**What this task involves:** Nothing but the lines from the one that contains "Where in the image can you find the yellow" through the end of the listing should appear, set down exactly.

**Data:**
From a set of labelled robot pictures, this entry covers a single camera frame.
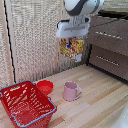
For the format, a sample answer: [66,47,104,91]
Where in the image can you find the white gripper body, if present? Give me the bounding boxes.
[55,18,91,39]

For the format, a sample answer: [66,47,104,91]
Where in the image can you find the yellow red snack bar package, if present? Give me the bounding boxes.
[59,36,85,63]

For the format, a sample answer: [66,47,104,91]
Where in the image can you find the brown drawer cabinet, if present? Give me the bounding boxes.
[86,9,128,83]

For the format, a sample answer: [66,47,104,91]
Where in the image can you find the pink plastic mug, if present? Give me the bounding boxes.
[62,80,83,102]

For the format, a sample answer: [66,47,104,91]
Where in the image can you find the red plastic bowl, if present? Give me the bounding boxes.
[35,79,55,96]

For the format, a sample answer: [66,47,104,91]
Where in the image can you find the red shopping basket blue rim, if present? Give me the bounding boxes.
[0,79,58,128]

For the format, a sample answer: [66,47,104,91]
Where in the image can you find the black cable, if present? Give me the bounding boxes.
[89,18,128,28]

**Written answer:**
Where in the image can you find the yellow red snack bar package, if present? Give me the bounding boxes.
[59,36,85,63]

For the format, a sample answer: [66,47,104,91]
Where in the image can you find the brown drawer cabinet, if present? Give me the bounding boxes.
[86,9,128,83]

For the format, a sample answer: [66,47,104,91]
Where in the image can you find the pink plastic mug, if present? Give me the bounding boxes.
[62,80,83,102]

For the format, a sample answer: [66,47,104,91]
Where in the image can you find the red plastic bowl, if present? Give me the bounding boxes.
[35,79,55,96]

For the format, a sample answer: [66,47,104,91]
Where in the image can you find the red shopping basket blue rim, if present? Give me the bounding boxes.
[0,79,58,128]

For the format, a sample answer: [66,47,104,91]
Where in the image can you find the black cable, if present? Give me the bounding boxes.
[89,18,128,28]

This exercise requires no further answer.